There are many positives though: I absolutely like how compact the stand-ons are; their speed; the fact that you can walk with them if you need or want to; the new considerations that you folks just pointed out to me; that almost no one in my area uses one as a residential mower and avoids me becoming part of the herd(true also with the WBs), and the number of total reviews on them versus the walkers, particularly Bradley brand, all point me towards considering a stand on .

The budget and mass would likely limit me to a 36" Bradley if I went to a stander (the 48" is over 1,100 pounds; the 36 is around 900). For price, the 36" stander is $3,600 versus a 48" WB at $3,100 (current sale price for each with pick up). The 48" stand on is $4,100 current sale price and is just too much and more weight than I want in a mower. I also can use the 36 in my current home if I need to, which I may rent to my son with 42" gates to the back yard and not have to re configure my gates. Another thing to consider is that, if I drive up to Bradley, IL and pick up a 36" stander, instead of a 48" WB ($3,600 + tax and fuel to drive there and back), they can just load it on my truck with a forklift still in the crate. I wouldn't have to assemble it there or pay to have it assembled there ($100) as I would with a 48" WB that is almost certainly wider than my pickup bed crated.

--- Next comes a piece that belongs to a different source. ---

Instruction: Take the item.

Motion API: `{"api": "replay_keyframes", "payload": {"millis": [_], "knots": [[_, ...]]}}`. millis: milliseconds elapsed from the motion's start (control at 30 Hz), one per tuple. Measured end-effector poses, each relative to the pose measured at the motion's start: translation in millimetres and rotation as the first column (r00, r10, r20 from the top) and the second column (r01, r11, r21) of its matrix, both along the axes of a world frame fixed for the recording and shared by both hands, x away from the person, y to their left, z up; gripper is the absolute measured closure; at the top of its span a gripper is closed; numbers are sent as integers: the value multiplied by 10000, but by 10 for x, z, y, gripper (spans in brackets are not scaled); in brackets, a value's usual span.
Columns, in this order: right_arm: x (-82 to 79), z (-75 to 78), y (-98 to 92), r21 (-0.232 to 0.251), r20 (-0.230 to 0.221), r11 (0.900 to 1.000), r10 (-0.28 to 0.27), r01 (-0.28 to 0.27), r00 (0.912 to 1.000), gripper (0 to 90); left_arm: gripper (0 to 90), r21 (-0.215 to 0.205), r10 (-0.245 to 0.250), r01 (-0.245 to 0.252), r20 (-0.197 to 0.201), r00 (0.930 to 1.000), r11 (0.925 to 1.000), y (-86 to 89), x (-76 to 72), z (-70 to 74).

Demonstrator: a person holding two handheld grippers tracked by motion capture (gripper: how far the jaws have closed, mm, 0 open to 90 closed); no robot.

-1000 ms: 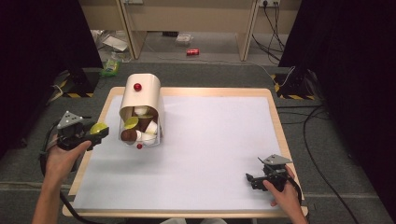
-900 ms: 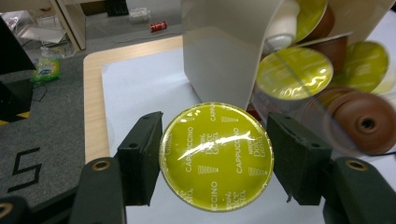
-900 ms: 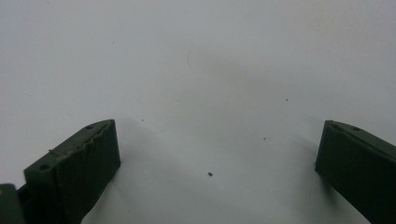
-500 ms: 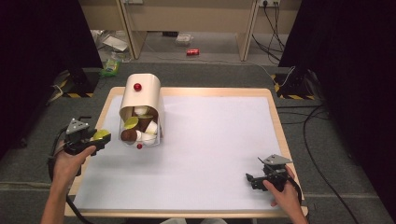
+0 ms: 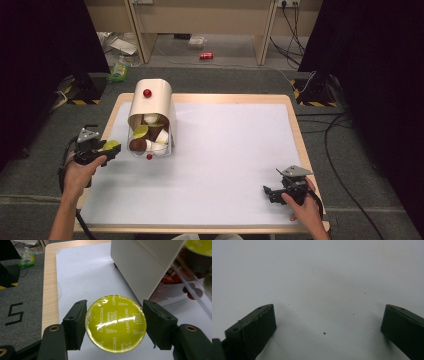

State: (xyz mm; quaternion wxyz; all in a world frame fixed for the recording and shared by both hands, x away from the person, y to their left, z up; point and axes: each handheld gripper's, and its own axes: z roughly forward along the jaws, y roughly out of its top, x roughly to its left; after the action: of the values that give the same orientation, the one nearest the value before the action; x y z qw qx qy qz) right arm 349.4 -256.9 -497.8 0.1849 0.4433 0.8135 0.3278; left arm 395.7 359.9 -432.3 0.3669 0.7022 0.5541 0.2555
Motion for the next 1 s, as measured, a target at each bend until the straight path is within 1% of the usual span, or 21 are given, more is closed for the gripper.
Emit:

In the case of a 36" stand on, I could drive my truck to work the next day with the mower still loaded; unload it with a forklift; assemble it at the hatchery after hours or during my vacation; load it back up in my truck via ramps after taking time to learning how to operate the machine, use help and care; using the ditch method. Take it home; Use the ditch method and extra eyes again to unload it. Much less stress; more room for error in the pickup truck bed; but less cut.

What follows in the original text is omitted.